**What you are asked to do:** From the entries below, pull out each line where "drawer" appears.

[Stored data entries]
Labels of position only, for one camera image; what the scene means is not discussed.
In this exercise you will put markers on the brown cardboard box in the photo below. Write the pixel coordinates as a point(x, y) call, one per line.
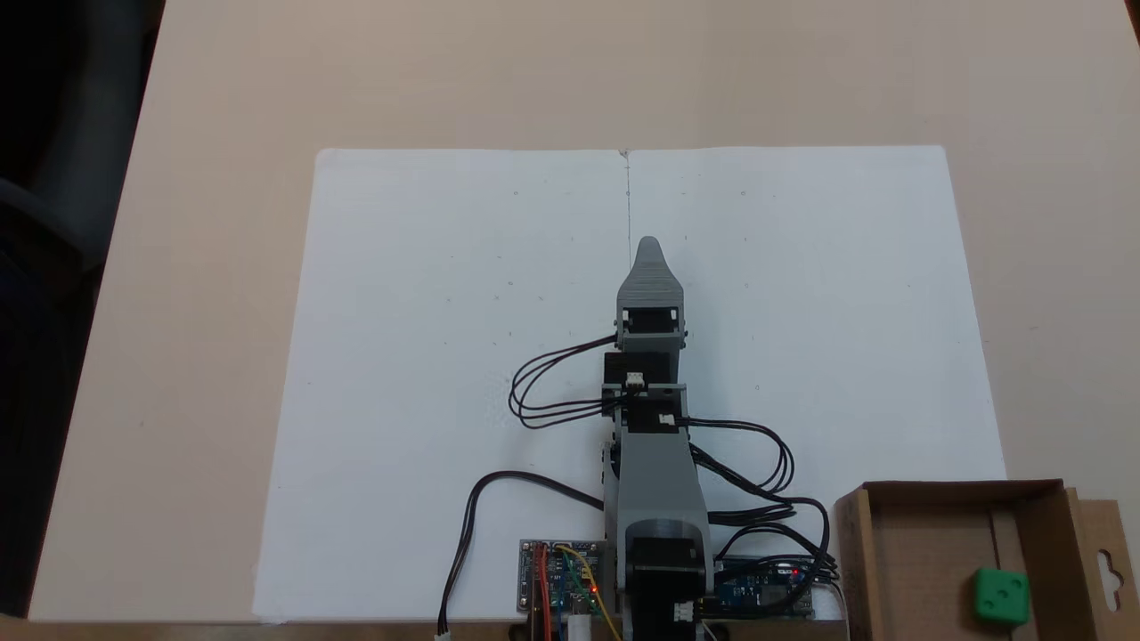
point(926, 552)

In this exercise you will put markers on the green dice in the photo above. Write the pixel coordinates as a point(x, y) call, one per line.
point(1001, 595)

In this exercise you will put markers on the blue circuit board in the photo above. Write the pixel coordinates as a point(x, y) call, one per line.
point(757, 589)

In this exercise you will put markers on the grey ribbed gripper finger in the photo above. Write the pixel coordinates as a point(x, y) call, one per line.
point(650, 280)

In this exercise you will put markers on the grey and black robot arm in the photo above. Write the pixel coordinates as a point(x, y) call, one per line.
point(655, 481)

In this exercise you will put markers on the white paper sheet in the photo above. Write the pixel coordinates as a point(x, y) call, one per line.
point(846, 312)
point(401, 356)

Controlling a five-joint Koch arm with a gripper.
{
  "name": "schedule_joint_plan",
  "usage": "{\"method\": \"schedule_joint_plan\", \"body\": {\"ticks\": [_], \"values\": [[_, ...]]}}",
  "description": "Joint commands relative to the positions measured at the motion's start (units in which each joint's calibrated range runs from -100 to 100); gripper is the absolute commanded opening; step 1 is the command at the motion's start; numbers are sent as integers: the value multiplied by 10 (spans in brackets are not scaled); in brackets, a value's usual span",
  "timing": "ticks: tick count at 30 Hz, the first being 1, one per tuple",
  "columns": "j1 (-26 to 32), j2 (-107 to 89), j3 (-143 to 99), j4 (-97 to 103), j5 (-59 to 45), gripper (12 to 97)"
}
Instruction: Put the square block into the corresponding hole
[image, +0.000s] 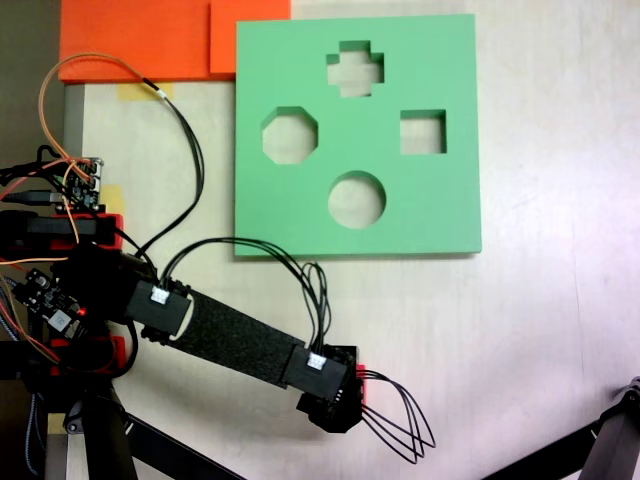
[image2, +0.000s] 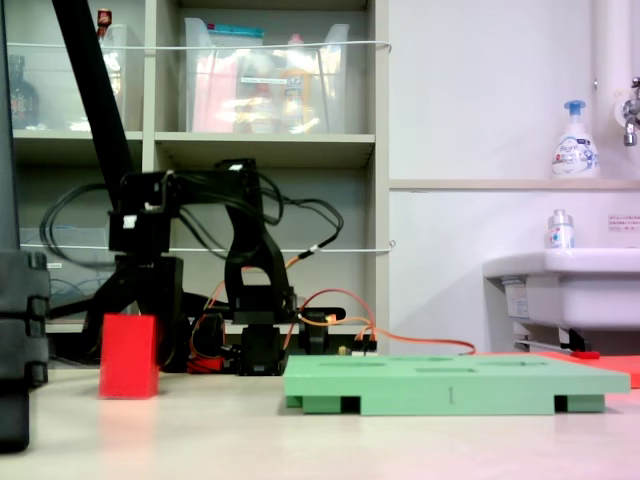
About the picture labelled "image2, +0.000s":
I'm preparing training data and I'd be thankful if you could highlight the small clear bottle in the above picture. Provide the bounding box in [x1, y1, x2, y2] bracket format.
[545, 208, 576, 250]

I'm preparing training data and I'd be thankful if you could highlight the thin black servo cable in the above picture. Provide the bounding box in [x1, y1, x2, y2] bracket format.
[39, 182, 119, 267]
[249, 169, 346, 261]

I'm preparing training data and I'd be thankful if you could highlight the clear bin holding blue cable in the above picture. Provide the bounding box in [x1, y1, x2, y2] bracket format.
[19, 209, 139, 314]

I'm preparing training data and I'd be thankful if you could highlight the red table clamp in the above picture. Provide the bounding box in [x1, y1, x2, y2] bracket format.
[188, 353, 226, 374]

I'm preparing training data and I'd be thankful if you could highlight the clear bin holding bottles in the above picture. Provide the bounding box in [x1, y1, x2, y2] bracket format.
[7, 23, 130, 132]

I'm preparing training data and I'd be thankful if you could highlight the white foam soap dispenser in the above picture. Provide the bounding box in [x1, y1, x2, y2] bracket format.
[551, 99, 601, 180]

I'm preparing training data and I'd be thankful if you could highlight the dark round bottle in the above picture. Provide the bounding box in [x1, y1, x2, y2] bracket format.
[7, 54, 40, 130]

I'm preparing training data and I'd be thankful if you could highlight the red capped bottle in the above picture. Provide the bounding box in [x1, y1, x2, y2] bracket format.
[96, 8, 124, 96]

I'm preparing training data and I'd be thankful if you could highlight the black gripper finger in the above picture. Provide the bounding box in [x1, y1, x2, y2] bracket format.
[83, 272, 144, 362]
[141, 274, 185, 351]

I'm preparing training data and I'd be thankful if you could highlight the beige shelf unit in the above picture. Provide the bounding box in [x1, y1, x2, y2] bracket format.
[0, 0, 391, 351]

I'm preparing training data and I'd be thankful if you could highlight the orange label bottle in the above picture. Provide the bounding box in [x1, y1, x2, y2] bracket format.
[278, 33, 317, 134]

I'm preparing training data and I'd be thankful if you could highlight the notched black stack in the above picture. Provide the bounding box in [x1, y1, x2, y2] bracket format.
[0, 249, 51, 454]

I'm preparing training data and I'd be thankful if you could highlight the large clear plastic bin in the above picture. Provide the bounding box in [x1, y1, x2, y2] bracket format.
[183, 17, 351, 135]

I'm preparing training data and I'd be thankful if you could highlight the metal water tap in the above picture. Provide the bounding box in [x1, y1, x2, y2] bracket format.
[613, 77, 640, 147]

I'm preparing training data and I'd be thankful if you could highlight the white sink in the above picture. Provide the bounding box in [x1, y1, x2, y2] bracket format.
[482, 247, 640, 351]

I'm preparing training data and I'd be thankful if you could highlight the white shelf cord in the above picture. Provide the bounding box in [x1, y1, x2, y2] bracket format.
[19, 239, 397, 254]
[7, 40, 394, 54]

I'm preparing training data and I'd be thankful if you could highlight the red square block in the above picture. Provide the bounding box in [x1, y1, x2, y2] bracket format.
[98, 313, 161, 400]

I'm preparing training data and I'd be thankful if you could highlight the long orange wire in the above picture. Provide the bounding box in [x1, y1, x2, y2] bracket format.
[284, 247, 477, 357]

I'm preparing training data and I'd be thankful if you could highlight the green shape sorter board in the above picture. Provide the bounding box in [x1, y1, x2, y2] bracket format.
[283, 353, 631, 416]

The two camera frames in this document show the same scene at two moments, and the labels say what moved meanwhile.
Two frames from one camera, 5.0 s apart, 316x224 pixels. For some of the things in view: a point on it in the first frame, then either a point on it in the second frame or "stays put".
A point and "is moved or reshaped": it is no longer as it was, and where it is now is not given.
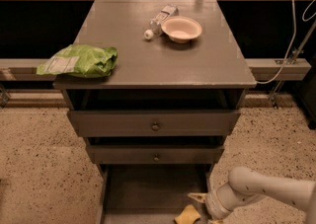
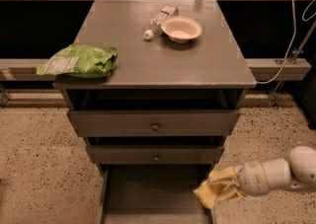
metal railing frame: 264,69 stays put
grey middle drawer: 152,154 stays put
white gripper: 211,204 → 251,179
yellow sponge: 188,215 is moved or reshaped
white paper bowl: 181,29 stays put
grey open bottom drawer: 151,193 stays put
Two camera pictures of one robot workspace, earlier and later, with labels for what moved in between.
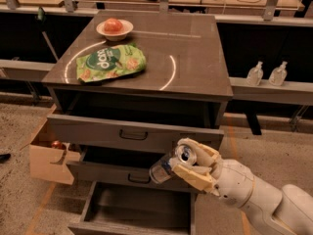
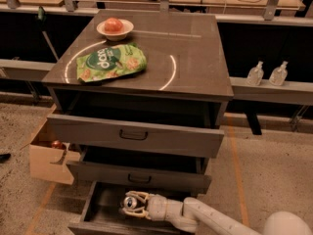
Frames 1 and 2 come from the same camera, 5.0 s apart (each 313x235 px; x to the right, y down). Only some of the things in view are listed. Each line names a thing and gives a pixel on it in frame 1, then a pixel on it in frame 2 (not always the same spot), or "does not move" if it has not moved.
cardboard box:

**Task response:**
grey middle drawer: 152,154 stays put
grey open bottom drawer: 151,193 stays put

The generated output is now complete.